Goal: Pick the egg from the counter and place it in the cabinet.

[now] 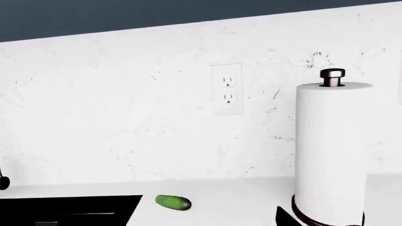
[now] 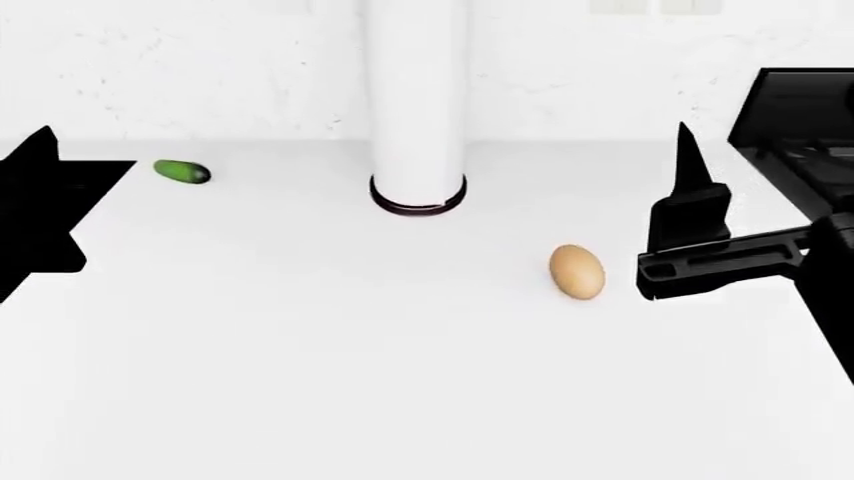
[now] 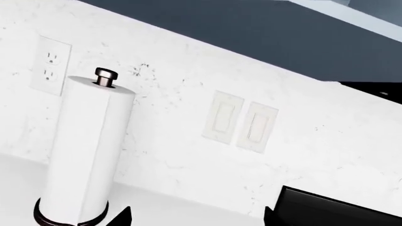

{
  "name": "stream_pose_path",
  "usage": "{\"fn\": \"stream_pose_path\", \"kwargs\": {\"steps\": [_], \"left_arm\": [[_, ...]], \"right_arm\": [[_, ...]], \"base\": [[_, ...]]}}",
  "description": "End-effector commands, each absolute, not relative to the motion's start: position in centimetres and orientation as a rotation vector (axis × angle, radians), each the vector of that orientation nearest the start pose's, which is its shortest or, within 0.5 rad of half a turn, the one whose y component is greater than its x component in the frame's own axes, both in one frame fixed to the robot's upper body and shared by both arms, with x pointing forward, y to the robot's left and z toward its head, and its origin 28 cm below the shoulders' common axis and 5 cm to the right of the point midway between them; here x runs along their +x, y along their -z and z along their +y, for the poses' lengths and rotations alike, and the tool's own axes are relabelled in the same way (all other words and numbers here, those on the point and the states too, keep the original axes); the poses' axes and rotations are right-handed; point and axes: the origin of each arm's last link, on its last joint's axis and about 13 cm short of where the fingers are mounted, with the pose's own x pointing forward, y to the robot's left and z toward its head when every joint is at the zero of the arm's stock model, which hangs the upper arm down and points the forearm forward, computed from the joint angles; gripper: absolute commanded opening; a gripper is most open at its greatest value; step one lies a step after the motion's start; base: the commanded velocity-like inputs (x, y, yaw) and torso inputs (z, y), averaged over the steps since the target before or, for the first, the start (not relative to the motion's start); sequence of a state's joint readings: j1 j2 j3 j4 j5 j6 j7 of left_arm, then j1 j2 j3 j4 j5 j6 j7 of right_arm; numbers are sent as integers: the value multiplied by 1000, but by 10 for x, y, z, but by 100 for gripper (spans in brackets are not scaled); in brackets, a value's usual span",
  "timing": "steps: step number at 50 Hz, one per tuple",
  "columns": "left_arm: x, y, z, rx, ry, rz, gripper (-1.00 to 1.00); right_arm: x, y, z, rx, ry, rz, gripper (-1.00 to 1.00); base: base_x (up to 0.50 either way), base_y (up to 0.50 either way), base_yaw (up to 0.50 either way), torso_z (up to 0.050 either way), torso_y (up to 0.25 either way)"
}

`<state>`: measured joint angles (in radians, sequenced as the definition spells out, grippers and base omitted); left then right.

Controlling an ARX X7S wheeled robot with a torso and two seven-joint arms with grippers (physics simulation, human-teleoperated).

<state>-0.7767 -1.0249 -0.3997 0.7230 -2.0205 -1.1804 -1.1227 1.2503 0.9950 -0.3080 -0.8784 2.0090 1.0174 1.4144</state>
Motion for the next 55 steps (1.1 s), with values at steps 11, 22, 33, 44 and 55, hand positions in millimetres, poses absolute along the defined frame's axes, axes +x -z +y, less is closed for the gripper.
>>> {"fn": "stream_pose_path", "kwargs": {"steps": [11, 22, 33, 44, 55], "left_arm": [[139, -308, 298, 86, -72, -125, 100], [142, -306, 299, 84, -73, -118, 100], [143, -305, 300, 82, -76, -116, 100], [143, -303, 301, 77, -77, -115, 100], [143, -302, 301, 75, -76, -114, 100]], "right_arm": [[150, -298, -132, -294, 14, -89, 100], [198, -253, -131, -234, -82, 322, 100], [213, -230, -138, -213, -58, 386, 100], [220, -212, -138, -204, -63, 419, 100], [230, -198, -141, -192, -63, 441, 100]], "base": [[110, 87, 0, 0, 0], [0, 0, 0, 0, 0], [0, 0, 0, 0, 0], [0, 0, 0, 0, 0], [0, 0, 0, 0, 1]]}}
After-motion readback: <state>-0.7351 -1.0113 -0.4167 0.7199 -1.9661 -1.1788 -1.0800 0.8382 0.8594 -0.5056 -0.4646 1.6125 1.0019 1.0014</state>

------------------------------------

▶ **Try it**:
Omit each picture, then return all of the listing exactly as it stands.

▶ **Solution for this task**:
Goal: Pick the egg from the counter and place it in the cabinet.

[now] 
[now] 
[now] 

{
  "name": "stream_pose_path",
  "usage": "{\"fn\": \"stream_pose_path\", \"kwargs\": {\"steps\": [_], \"left_arm\": [[_, ...]], \"right_arm\": [[_, ...]], \"base\": [[_, ...]]}}",
  "description": "End-effector commands, each absolute, not relative to the motion's start: position in centimetres and orientation as a rotation vector (axis × angle, radians), each the vector of that orientation nearest the start pose's, which is its shortest or, within 0.5 rad of half a turn, the one whose y component is greater than its x component in the frame's own axes, both in one frame fixed to the robot's upper body and shared by both arms, with x pointing forward, y to the robot's left and z toward its head, and its origin 28 cm below the shoulders' common axis and 5 cm to the right of the point midway between them; here x runs along their +x, y along their -z and z along their +y, for the poses' lengths and rotations alike, and the tool's own axes are relabelled in the same way (all other words and numbers here, those on the point and the states too, keep the original axes); the poses' axes and rotations are right-handed; point and axes: the origin of each arm's last link, on its last joint's axis and about 13 cm short of where the fingers are mounted, with the pose's own x pointing forward, y to the robot's left and z toward its head when every joint is at the zero of the arm's stock model, which hangs the upper arm down and points the forearm forward, computed from the joint angles; gripper: absolute commanded opening; a gripper is most open at its greatest value; step one lies a step after the motion's start; base: the commanded velocity-like inputs (x, y, yaw) and torso inputs (z, y), averaged over the steps since the target before or, for the first, the start (not relative to the motion's start); sequence of a state's joint readings: j1 j2 j3 j4 j5 j6 j7 of left_arm, then j1 j2 j3 j4 j5 j6 j7 of right_arm; numbers are sent as integers: the value multiplied by 1000, but by 10 for x, y, z, but by 100 for gripper (spans in brackets are not scaled); in brackets, a value's usual span",
  "timing": "steps: step number at 50 Hz, one per tuple",
  "columns": "left_arm: x, y, z, rx, ry, rz, gripper (-1.00 to 1.00); right_arm: x, y, z, rx, ry, rz, gripper (-1.00 to 1.00); base: base_x (up to 0.50 either way), base_y (up to 0.50 either way), base_yaw (up to 0.50 either way), torso_z (up to 0.050 either way), torso_y (up to 0.25 either way)"
}

`<state>`: measured joint angles (in radians, sequenced as the definition spells out, grippers and base omitted); left then right.

Controlling an ARX X7S wheeled robot with a torso and two seven-joint arms with grippers (physics simulation, human-teleoperated).

<state>-0.7767 -1.0249 -0.3997 0.7230 -2.0205 -1.1804 -1.1227 1.2503 0.9950 -0.3080 -0.8784 2.0090 1.0174 1.4144</state>
Motion for the next 55 steps (1.1 s), with values at steps 11, 22, 33, 44 and 55, hand positions in millimetres, poses absolute along the defined frame's axes, axes +x -z +y, less is closed for the gripper.
>>> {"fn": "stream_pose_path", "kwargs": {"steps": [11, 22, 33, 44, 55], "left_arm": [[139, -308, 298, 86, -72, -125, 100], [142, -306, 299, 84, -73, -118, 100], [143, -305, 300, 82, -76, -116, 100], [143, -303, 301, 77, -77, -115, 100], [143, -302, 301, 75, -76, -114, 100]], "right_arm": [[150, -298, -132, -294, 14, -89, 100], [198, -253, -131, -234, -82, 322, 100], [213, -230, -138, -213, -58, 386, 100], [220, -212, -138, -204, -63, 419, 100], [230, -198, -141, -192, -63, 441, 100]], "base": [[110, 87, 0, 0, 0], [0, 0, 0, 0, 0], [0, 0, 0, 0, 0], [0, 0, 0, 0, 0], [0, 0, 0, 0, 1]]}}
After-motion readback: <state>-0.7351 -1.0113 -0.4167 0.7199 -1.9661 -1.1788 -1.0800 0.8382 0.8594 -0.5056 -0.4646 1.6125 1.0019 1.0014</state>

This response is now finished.